TASK PROMPT
In the records below, find the line that contains "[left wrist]" and the line that contains "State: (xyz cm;"; write out exactly those two lines and everything between them, without the pictures.

WORKING DATA

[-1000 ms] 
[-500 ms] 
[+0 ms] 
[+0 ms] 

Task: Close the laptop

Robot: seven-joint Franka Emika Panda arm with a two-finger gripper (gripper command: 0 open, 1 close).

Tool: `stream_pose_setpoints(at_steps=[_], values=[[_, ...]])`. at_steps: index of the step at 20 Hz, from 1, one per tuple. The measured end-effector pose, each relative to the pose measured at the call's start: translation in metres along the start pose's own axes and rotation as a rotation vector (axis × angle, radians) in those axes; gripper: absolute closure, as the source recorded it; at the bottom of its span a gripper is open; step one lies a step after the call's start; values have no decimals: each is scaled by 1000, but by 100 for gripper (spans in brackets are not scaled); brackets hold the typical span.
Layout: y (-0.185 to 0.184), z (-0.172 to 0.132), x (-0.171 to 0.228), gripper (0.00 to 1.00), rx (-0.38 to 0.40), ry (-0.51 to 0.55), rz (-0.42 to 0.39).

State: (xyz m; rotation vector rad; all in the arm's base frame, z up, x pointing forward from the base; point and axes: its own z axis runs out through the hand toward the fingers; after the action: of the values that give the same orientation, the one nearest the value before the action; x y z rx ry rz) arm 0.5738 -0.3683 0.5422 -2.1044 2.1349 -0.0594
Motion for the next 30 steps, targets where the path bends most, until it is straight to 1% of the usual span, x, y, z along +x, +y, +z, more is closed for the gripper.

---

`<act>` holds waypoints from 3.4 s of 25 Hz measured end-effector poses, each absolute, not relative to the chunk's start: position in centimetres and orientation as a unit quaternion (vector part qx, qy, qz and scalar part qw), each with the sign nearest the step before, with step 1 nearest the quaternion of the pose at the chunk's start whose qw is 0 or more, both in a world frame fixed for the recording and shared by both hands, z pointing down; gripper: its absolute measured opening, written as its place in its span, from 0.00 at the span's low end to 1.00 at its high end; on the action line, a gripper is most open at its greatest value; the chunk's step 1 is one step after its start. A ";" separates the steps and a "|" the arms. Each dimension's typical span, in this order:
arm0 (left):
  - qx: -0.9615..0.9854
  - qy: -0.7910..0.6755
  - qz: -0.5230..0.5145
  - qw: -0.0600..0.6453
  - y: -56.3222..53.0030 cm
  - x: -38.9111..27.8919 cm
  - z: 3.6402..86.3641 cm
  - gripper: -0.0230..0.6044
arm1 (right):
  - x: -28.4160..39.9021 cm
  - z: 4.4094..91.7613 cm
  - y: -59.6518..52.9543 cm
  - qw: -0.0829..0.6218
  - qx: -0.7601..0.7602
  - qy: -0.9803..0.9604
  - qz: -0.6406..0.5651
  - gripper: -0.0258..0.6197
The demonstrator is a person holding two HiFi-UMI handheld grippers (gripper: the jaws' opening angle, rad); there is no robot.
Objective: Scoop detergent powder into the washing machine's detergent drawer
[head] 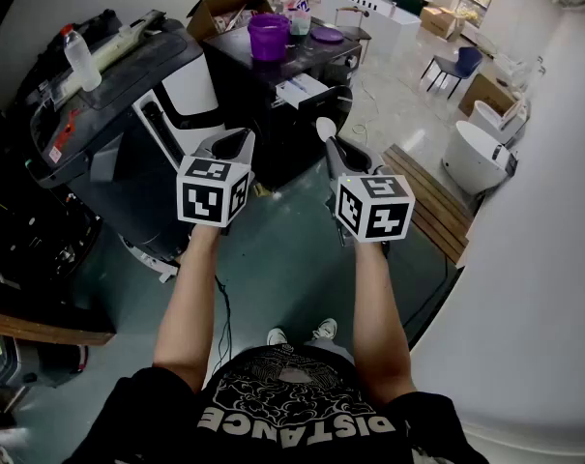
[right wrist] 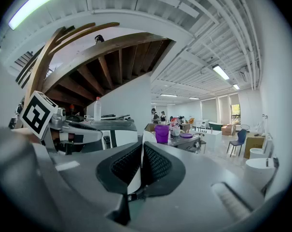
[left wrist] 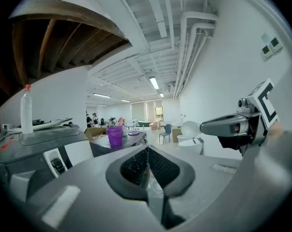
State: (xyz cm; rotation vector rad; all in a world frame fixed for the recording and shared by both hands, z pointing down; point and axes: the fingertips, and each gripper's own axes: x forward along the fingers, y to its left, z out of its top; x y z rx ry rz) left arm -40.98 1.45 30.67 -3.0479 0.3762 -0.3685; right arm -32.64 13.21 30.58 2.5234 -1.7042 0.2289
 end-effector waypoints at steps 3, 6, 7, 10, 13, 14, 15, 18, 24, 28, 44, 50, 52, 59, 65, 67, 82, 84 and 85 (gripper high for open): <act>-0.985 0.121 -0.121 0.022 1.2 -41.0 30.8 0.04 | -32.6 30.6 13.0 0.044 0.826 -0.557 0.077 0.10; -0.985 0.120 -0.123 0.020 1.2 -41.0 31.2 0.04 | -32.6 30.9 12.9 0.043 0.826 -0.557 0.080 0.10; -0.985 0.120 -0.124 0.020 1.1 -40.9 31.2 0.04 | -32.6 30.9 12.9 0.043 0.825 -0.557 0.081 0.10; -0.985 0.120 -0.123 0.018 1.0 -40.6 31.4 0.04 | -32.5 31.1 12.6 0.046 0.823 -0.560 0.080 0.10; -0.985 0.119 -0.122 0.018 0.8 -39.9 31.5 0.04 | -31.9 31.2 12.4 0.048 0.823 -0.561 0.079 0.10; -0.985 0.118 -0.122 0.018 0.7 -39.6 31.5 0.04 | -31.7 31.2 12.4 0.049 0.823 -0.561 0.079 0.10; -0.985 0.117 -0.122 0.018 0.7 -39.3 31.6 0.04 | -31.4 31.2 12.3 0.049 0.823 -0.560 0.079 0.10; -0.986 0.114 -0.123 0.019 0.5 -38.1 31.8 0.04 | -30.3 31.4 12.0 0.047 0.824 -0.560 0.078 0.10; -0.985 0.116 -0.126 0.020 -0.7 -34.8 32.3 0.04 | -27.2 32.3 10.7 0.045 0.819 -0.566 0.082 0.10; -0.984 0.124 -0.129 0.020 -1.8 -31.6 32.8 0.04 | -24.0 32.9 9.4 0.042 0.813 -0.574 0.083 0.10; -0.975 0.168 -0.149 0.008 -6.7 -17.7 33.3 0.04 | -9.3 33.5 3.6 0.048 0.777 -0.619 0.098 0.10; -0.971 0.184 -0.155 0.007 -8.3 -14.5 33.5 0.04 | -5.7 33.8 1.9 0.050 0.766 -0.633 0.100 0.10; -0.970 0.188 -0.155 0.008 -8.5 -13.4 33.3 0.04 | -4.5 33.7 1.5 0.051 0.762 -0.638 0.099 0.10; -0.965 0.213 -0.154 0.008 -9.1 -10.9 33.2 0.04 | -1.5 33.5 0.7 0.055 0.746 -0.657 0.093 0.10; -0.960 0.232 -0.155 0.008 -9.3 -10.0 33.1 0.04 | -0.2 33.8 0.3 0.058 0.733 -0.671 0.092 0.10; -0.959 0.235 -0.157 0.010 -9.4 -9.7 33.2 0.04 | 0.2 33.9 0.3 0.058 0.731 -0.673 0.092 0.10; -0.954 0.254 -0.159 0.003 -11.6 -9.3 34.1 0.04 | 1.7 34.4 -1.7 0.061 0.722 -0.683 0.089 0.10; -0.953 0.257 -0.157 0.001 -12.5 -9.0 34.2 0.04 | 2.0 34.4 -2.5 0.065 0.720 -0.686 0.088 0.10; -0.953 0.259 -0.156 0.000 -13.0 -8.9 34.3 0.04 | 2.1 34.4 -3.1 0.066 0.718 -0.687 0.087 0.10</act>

TASK RESPONSE
[left wrist] 
State: (xyz cm; rotation vector rad; all in a world frame fixed for the recording and shared by both hands, z pointing down; point and axes: the fingertips, and each gripper's own axes: x forward along the fingers, y to its left, z out of its top; x y z rx ry rz) left arm -40.98 1.45 30.67 -3.0479 0.3762 -0.3685; right arm -32.64 13.21 30.58 2.5234 -1.7042 0.2289

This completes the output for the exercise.